Segment Open

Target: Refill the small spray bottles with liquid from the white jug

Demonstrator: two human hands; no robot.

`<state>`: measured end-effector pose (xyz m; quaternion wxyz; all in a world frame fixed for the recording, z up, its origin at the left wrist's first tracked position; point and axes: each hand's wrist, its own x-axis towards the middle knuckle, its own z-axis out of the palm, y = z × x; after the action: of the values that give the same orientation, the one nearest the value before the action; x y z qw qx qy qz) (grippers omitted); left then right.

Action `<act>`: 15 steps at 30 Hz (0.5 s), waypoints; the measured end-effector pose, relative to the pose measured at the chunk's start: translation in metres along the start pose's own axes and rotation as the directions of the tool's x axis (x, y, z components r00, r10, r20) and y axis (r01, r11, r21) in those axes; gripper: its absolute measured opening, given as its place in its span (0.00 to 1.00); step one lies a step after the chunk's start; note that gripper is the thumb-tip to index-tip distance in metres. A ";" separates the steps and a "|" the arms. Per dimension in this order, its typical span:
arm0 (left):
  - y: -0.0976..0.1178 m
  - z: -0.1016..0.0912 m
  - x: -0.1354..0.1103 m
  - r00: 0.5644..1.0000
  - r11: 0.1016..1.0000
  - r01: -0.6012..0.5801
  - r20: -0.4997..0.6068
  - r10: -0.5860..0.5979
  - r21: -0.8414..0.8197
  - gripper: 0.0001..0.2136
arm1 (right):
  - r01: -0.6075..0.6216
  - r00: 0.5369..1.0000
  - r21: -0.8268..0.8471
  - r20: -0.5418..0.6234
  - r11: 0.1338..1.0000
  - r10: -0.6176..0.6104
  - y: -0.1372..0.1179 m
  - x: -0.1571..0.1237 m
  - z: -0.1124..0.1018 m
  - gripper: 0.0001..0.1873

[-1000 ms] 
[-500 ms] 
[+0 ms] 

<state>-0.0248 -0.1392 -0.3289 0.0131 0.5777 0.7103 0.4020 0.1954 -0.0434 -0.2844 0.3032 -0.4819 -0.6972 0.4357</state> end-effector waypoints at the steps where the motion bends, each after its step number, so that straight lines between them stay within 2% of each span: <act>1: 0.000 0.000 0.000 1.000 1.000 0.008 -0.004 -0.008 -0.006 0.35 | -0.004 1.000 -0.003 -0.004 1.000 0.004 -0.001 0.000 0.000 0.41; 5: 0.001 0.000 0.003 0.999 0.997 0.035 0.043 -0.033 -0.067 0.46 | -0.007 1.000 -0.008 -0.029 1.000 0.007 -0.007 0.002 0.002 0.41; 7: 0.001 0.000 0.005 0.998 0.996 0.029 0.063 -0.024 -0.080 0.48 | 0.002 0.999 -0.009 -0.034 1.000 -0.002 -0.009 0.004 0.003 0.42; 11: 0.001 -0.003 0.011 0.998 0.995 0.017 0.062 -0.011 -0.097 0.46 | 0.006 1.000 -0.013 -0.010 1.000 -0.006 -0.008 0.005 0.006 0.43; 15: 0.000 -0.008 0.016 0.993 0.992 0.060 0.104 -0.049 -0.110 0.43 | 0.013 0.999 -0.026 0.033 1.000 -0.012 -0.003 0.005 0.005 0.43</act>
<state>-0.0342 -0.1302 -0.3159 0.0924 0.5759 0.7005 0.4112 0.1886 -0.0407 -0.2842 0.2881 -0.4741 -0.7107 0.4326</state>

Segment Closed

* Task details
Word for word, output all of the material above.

* Worked solution
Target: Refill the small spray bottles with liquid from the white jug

Demonstrator: two human hands; no robot.

`<state>`: measured end-effector pose (xyz m; quaternion wxyz; all in a world frame fixed for the recording, z up, its origin at the left wrist's first tracked position; point and axes: each hand's wrist, its own x-axis towards the middle knuckle, its own z-axis out of the palm, y = z × x; after the action: of the values that give the same orientation, the one nearest the value before the action; x y z qw qx qy qz) (grippers omitted); left then right.

Action `<act>`: 15 steps at 30 Hz (0.5 s), waypoints; the measured end-effector pose, relative to the pose measured at the chunk's start: translation in metres along the start pose's own axes and rotation as the directions of the tool's x axis (x, y, z components r00, r10, r20) and y axis (r01, r11, r21) in those axes; gripper: its absolute measured opening, given as its place in its span (0.00 to 1.00); step one lies a step after the chunk's start; note that gripper is the thumb-tip to index-tip distance in metres. A ";" separates the steps and a "|" the arms. Per dimension in this order, its typical span:
arm0 (left):
  - y: -0.0976..0.1178 m
  - z: -0.1016..0.0912 m
  - x: -0.1354..0.1103 m
  - r00: 0.5644..1.0000
  - r11: 0.1016..1.0000
  - r01: -0.6012..0.5801
  - r20: -0.4997..0.6068
  - r10: -0.5860..0.5979
  - r21: -0.8414..0.8197
  - gripper: 0.0001..0.2136
arm1 (right):
  - r01: -0.6075..0.6216
  - r00: 0.5369..1.0000
  - r21: -0.8268..0.8471
  - r20: -0.5418..0.6234
  - r11: 0.1338..1.0000
  - r10: -0.6176..0.6104
  - y: -0.1372..0.1179 m
  - x: -0.1571..0.1237 m
  - z: -0.1124..0.1018 m
  - gripper: 0.0001..0.1873

[-1000 ms] 
[-500 ms] 
[+0 ms] 

<state>-0.0248 -0.1392 -0.3289 0.0131 0.5777 0.7103 0.4020 0.1954 -0.0434 -0.2844 0.3032 -0.4819 -0.6972 0.4357</state> end-effector waypoints at the steps where the motion bends, each after its step number, so that straight lines between them stay within 2% of each span: <act>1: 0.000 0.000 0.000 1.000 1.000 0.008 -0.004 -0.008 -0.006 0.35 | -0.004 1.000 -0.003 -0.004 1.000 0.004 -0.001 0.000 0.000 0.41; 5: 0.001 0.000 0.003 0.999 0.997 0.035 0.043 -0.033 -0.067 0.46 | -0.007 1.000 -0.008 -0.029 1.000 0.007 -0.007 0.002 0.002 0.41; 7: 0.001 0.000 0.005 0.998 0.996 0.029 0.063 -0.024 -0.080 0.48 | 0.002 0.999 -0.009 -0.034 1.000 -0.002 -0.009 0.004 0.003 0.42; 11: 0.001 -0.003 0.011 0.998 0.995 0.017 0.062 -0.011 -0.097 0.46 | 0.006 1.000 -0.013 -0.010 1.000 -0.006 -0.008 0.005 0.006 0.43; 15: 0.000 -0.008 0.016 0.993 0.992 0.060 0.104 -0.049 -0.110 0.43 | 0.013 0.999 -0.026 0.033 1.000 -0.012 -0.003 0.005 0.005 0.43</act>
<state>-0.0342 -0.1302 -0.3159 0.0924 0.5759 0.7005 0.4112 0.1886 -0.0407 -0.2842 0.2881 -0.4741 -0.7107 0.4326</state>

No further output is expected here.